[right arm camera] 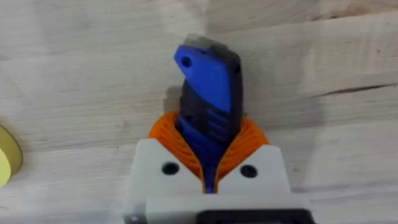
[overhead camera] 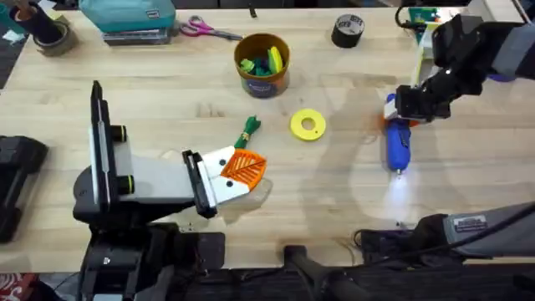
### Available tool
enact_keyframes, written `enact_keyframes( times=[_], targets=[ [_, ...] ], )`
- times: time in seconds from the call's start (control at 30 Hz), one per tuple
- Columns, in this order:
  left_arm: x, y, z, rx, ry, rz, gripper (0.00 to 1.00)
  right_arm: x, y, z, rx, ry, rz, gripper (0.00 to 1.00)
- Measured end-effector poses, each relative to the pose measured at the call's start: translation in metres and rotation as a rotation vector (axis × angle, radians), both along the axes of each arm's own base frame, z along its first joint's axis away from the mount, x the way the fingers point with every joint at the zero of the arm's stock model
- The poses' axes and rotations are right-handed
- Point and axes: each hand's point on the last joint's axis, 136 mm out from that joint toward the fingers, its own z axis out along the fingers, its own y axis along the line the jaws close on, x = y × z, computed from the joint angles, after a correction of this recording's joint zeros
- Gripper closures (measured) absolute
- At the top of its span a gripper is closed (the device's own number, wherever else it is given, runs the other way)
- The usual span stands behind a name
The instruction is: Pick up the gripper from the table and insert it into the empty holder that is missing its gripper. Then pick up a screw, insert it into the mounting hole, and use the screwdriver to tighten it. Finally, clean up the table by picking up the vegetable and placing it into the bucket.
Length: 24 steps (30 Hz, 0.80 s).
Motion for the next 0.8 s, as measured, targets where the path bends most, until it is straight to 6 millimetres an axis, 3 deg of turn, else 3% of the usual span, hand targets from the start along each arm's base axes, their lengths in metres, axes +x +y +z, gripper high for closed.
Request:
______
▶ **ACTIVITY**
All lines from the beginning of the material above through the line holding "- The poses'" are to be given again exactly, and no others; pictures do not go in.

▶ **EXPECTED OUTPUT**
[right arm camera] 
[overhead camera] 
### Available tool
enact_keyframes, written `enact_keyframes( times=[_], targets=[ [_, ...] ], )`
- times: time in seconds from the call's start (control at 30 Hz), one per tuple
- Columns, in this order:
  left_arm: x, y, z, rx, ry, rz, gripper (0.00 to 1.00)
  right_arm: x, y, z, rx, ry, rz, gripper (0.00 to 1.00)
- Measured end-effector poses, each relative to the pose measured at the call's start: translation in metres and rotation as a rotation vector (axis × angle, radians), both along the axes of each arm's own base frame, z along its first joint's axis away from the mount, x the way the fingers point with every joint at the zero of the arm's stock model
- The poses' axes and rotations are right-handed

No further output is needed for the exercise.